Churches urge Christians to vote wisely in GE13

File photo of Christians at a service in a Catholic church in Petaling Jaya. Christians have been encouraged to pray for the general election.File photo of Christians at a service in a Catholic church in Petaling Jaya. Christians have been encouraged to pray for the general election.KUALA LUMPUR, April 6 — Churches have joined in the drive to educate voters, urging Christians to come out and vote with wisdom in Election 2013, which is expected to be Malaysia’s most intense polls.

In a video uploaded on YouTube yesterday, Christians were reminded of their moral duty to vote.

“We vote because we have a moral obligation to participate in the life of the nation,” said a narration in the video jointly produced by the Council of Churches Malaysia (CCM) — an umbrella body of Protestant churches — and the Catholic Research Centre.

In the video, Christian voters are asked to vote for a corruption-free country where all Malaysians are treated as equals and there is religious freedom, among other things.

But voters are warned against relying on a single source of information in deciding on their candidates.

“Be well informed about the issues that are most important and urgent for our nation, our rights, integrity and sustainable development.

“Before you go to vote, reflect on all the facts, reflect on the history and the track record of parties, coalitions, candidates. Reflect on your values as a Christian Malaysian,” the video said.

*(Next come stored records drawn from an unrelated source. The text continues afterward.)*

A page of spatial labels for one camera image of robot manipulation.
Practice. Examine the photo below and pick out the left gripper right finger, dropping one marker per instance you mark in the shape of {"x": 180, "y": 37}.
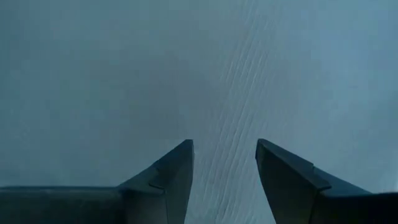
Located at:
{"x": 295, "y": 196}

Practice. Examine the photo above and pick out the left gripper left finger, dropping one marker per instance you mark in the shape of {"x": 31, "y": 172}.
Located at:
{"x": 152, "y": 199}

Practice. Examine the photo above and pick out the grey waffle towel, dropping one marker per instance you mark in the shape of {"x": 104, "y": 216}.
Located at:
{"x": 124, "y": 77}

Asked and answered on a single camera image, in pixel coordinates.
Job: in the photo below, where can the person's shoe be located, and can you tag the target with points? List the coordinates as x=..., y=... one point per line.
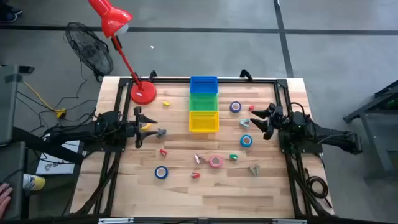
x=7, y=15

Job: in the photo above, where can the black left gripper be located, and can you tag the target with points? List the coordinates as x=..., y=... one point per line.
x=138, y=129

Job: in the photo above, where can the olive staple remover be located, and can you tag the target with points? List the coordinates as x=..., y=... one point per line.
x=255, y=170

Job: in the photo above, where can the pink staple remover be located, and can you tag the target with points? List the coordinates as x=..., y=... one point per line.
x=197, y=158

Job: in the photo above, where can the silver metal bracket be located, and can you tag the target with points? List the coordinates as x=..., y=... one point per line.
x=115, y=220
x=289, y=221

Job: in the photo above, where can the green plastic basket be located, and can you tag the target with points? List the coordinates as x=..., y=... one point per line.
x=203, y=102

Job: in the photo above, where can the yellow mini stapler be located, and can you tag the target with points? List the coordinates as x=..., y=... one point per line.
x=166, y=103

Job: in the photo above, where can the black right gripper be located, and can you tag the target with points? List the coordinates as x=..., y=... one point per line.
x=276, y=119

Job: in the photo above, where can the black metal side table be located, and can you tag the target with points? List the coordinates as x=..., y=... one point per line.
x=367, y=109

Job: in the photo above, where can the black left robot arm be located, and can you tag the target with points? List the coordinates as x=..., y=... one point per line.
x=81, y=130

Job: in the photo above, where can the green mini stapler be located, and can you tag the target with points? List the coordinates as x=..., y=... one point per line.
x=233, y=157

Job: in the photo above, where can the yellow plastic basket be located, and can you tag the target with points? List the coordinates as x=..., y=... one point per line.
x=203, y=122

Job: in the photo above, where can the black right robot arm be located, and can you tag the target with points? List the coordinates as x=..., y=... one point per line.
x=329, y=137

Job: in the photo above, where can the teal staple remover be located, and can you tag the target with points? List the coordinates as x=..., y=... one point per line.
x=244, y=124

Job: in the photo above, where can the person's hand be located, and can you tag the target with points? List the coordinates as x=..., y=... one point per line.
x=3, y=199

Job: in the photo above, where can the white printed paper sheet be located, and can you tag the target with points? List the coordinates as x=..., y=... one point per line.
x=56, y=166

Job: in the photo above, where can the blue plastic basket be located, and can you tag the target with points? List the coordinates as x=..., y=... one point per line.
x=203, y=85

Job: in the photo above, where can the light blue tape roll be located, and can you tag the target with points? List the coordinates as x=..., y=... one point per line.
x=241, y=141

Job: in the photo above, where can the red desk lamp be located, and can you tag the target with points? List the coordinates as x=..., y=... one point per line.
x=143, y=93

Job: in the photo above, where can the black floor fan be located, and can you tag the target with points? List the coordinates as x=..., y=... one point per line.
x=90, y=49

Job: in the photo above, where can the pink tape roll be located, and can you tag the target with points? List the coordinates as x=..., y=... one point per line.
x=211, y=161

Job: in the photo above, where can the dark blue tape roll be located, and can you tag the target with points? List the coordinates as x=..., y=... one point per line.
x=156, y=172

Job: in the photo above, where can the indigo tape roll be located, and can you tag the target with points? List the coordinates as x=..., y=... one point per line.
x=231, y=107

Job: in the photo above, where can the white and yellow can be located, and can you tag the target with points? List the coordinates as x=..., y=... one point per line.
x=34, y=182

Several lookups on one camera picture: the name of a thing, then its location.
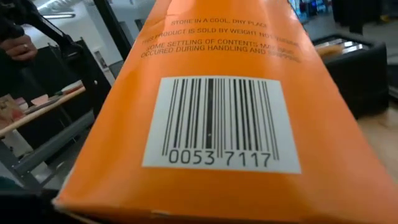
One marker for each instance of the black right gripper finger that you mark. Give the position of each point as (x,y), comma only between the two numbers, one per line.
(25,208)

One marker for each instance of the orange cereal box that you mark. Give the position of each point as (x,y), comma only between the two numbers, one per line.
(311,124)

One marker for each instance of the person's forearm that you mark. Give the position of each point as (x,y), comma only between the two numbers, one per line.
(9,25)

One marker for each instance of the small pink bowl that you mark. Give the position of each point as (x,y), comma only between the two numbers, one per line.
(39,100)

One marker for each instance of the black cabinet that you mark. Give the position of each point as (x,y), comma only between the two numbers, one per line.
(81,77)

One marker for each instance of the person's hand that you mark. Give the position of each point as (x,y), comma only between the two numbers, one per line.
(18,48)

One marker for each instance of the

In the run-up to the elections, churches have allowed training on voter education and election agents to be conducted on their premises.

Christians have also been encouraged to pray for the elections.

The incumbent Barisan Nasional (BN) administration has been trying to engage with Christians, with Prime Minister Datuk Seri Najib Razak recently inviting church leaders for a tea meeting.

Last year, travel restrictions placed on Christians for pilgrimages to Jerusalem, Israel were lifted.

But it is unclear who Christians — who make up less than 10 per cent of the country’s population — will vote for, with an unresolved court dispute over the right to use the word “Allah” in the Catholic Church’s weekly publication The Herald likely to weigh on their minds.